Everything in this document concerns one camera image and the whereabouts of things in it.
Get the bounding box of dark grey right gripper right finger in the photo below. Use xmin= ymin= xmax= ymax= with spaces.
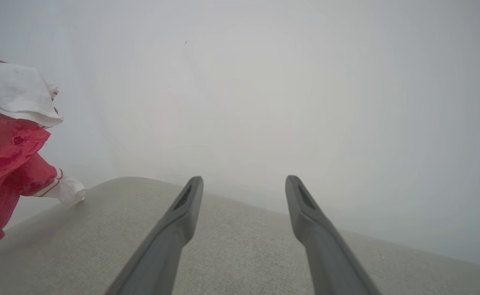
xmin=285 ymin=175 xmax=382 ymax=295

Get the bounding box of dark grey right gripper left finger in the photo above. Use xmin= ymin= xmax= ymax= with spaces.
xmin=105 ymin=176 xmax=204 ymax=295

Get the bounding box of red shirt with white sleeves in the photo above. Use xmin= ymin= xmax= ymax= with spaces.
xmin=0 ymin=57 xmax=87 ymax=245

YOUR INSTRUCTIONS –
What is needed is an exact copy of every entry, with the pictures removed.

RESPONSE TO THE EXERCISE –
Everything in this document concerns one camera image and the whereabouts of things in it.
Get the bounding box of dark grey right gripper right finger in the photo below. Use xmin= ymin= xmax= ymax= with spaces.
xmin=285 ymin=175 xmax=382 ymax=295

Get the bounding box of dark grey right gripper left finger in the photo above. Use xmin= ymin= xmax= ymax= with spaces.
xmin=105 ymin=176 xmax=204 ymax=295

Get the bounding box of red shirt with white sleeves in the photo above. Use xmin= ymin= xmax= ymax= with spaces.
xmin=0 ymin=57 xmax=87 ymax=245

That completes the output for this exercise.